## [Aim of the task]
Only certain lines below are wanted: those starting at the line containing "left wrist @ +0" and ending at the line containing "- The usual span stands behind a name", both included, each retyped exactly.

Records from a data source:
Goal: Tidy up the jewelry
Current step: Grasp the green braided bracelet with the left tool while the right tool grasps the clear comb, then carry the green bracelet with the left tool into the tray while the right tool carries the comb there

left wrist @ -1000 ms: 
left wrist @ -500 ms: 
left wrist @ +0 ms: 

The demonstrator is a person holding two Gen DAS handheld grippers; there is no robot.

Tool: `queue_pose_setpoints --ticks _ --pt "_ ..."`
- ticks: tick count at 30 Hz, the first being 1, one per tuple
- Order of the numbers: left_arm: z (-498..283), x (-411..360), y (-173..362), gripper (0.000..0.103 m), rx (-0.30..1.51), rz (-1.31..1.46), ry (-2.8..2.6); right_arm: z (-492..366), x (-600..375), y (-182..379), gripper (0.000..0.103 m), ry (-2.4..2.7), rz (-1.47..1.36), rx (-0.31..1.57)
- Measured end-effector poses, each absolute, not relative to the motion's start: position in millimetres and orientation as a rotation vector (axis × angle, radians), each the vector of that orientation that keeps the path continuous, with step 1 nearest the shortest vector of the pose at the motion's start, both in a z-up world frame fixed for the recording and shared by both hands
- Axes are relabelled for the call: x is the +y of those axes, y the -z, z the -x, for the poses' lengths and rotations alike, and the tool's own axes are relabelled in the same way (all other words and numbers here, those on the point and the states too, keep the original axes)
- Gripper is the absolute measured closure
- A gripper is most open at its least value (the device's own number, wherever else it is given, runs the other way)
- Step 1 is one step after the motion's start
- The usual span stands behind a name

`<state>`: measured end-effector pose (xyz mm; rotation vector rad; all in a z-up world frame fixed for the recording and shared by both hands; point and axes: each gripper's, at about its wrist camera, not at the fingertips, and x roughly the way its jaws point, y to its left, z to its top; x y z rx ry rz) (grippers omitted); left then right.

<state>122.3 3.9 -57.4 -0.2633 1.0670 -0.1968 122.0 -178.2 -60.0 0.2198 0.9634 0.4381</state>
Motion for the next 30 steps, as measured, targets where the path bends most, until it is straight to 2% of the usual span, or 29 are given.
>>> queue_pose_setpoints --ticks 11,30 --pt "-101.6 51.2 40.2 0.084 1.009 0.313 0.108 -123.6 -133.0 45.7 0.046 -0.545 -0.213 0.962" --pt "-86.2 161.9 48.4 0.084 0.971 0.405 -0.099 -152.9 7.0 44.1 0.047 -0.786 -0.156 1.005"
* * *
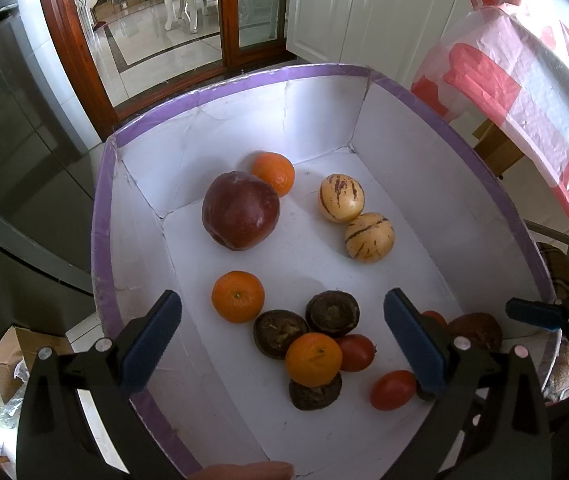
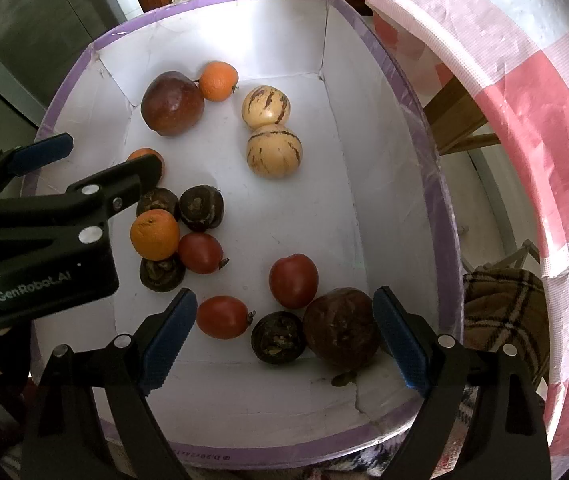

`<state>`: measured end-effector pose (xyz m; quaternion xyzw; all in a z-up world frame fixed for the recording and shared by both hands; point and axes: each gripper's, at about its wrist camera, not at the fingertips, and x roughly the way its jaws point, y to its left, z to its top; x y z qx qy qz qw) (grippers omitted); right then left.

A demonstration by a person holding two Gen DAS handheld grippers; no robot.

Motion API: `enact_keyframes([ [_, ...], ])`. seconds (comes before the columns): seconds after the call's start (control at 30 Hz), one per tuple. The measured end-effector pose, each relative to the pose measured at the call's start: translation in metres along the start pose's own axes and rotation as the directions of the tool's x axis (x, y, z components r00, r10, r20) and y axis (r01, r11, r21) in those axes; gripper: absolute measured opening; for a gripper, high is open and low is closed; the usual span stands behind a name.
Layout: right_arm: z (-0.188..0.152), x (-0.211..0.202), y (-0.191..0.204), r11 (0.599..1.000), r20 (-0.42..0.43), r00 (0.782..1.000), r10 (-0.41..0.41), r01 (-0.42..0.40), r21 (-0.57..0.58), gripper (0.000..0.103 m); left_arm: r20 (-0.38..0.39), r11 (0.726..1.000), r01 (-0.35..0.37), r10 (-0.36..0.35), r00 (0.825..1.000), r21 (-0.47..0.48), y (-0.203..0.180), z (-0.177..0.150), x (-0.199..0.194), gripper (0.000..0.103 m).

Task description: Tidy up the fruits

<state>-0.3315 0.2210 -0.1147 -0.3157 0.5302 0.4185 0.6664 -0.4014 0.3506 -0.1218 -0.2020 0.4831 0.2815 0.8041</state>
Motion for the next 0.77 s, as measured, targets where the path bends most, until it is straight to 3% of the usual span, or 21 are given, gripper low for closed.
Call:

## [Answer box]
left wrist @ +0 ms: 

The demonstrator is a person holding two Gen DAS handheld grippers; there is no robot.

Tool: `queue_pose_setpoints --ticks _ --pt "_ ..."`
- ticks: tick count at 30 Hz, the first being 1, one per tuple
- Order of the numbers: left_arm: z (-498..283), x (-411..360), y (-173..362), gripper (0.000..0.103 m), rx (-0.30..1.51), rz (-1.31..1.46), ry (-2.8..2.6); right_arm: z (-492..366), x (-600..375), y (-182..379), gripper (0.000..0.103 m), ry (-2.4..2.7), rz (-1.47..1.36), rx (-0.31..1.57)
- Measured end-effector poses, each absolute, not relative to the motion's start: position in millimetres and orientation as a rotation vector (axis × angle, radians), each the vector of that orientation that keeps the path continuous, with step 1 nearest the shortest vector of the pose at the motion's start, both in a z-up world frame fixed for the recording and shared by both hands
- Axes are relabelled for the call: x is the +y of those axes, y the -z, z the -x, for the poses' lengths and rotations alike, and the tool's own axes are relabelled in the same way (all other words and numbers here, those on the point and the states too, keep the original axes)
- Gripper is the absolute measured closure
- A gripper is most open at its least value (the device's own number, wherever else it is given, runs the other way)
- Step 1 is one step after the motion's start
- The usual span stands behind a name

No other output belongs to this answer.